Data section START
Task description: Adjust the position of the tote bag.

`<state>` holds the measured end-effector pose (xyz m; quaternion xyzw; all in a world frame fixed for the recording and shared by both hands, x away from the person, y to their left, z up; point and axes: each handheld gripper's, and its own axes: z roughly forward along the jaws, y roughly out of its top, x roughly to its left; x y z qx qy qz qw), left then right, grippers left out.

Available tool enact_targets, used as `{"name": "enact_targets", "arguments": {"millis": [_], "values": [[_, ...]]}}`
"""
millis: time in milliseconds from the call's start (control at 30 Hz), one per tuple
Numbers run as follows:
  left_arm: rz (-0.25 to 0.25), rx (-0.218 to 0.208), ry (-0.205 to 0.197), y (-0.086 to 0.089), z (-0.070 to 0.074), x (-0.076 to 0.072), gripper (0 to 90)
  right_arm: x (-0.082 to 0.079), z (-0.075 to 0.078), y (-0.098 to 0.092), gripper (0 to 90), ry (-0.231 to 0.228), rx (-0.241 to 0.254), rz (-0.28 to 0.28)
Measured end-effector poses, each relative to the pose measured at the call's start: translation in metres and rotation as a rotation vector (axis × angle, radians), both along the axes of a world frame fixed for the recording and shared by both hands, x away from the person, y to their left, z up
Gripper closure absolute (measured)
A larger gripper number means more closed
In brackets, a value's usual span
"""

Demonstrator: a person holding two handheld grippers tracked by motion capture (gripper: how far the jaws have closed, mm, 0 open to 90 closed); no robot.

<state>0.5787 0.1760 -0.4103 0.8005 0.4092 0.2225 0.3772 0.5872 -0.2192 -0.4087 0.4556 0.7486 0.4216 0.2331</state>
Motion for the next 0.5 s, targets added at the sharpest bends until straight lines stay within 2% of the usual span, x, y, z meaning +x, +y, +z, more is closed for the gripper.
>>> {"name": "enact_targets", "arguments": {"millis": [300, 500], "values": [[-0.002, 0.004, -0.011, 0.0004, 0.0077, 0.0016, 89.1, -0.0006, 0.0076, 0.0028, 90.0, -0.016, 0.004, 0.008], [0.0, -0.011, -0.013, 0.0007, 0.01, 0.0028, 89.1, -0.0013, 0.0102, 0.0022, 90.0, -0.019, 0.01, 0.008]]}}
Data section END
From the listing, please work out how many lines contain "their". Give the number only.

■ Response:
2